- **Assigned task**: Working through the data below, reproduce word for word the line with "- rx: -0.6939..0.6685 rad" and every line after it, both ends included, and omit the pictures.

◇ ◇ ◇ ◇

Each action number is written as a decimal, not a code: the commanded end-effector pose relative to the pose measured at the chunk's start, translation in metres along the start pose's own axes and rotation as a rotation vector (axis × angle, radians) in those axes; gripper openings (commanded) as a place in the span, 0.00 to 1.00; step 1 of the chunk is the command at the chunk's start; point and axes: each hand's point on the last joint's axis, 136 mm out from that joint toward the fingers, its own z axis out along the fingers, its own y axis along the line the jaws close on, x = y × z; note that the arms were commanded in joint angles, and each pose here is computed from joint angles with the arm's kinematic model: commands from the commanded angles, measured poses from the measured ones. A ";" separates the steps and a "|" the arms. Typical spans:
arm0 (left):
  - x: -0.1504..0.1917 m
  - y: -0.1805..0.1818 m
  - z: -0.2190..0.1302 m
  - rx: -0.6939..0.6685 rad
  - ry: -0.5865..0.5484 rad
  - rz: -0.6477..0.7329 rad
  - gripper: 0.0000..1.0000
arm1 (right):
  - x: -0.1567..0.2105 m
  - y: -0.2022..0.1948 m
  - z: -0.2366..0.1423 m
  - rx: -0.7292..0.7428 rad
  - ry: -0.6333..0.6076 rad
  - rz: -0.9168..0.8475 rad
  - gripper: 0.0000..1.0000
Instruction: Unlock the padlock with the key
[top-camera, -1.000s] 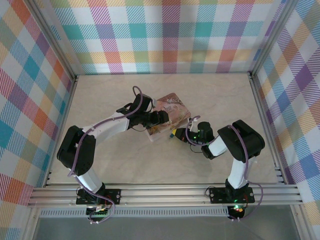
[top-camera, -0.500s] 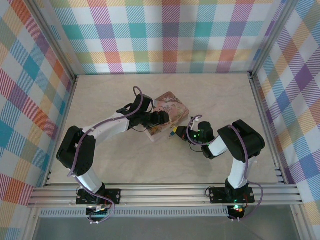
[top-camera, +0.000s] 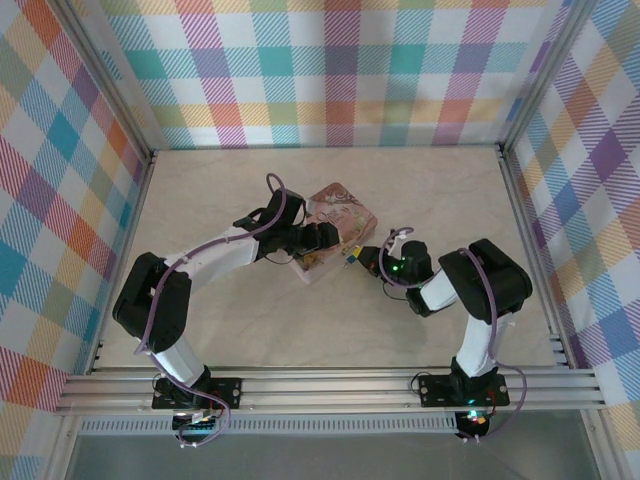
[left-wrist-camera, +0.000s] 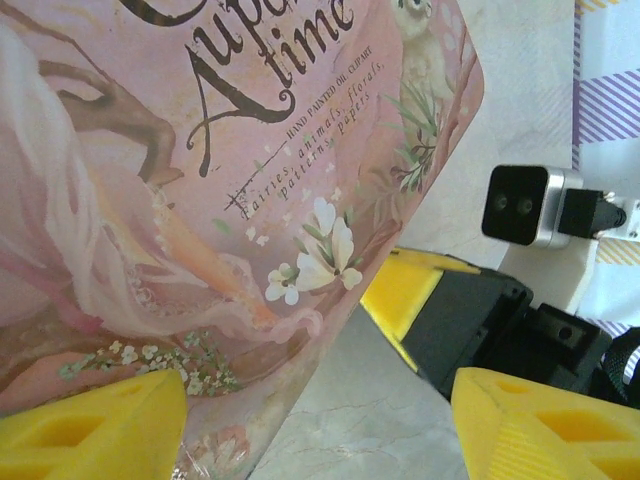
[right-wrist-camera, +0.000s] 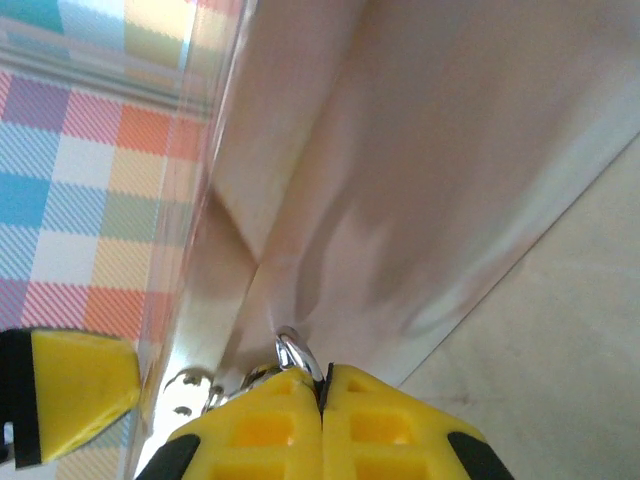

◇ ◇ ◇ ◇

- **Response for this exercise**:
  - rx: -0.6939..0.6685 rad
  - ry: -0.5865..0.5484 rad
  - rz: -0.6477..0.7329 rad
  - gripper: 0.0000..1.0000
arm1 (right):
  - x: -0.1567..0.2105 m
  - y: -0.2022..0.1948 m
  - z: -0.2366..0.1423 m
  - rx: -0.7292..0.7428 rad
  - ry: -0.6333..0.6076 rad
  - rz: -0.9168..0.8475 rad
  - gripper: 0.0000..1.0000
Instruction: Unlock the padlock with the key
[top-camera, -1.000s] 
[top-camera, -0.500s] 
[top-camera, +0.000s] 
[left-wrist-camera, +0.000s] 
[right-wrist-camera, +0.000s] 

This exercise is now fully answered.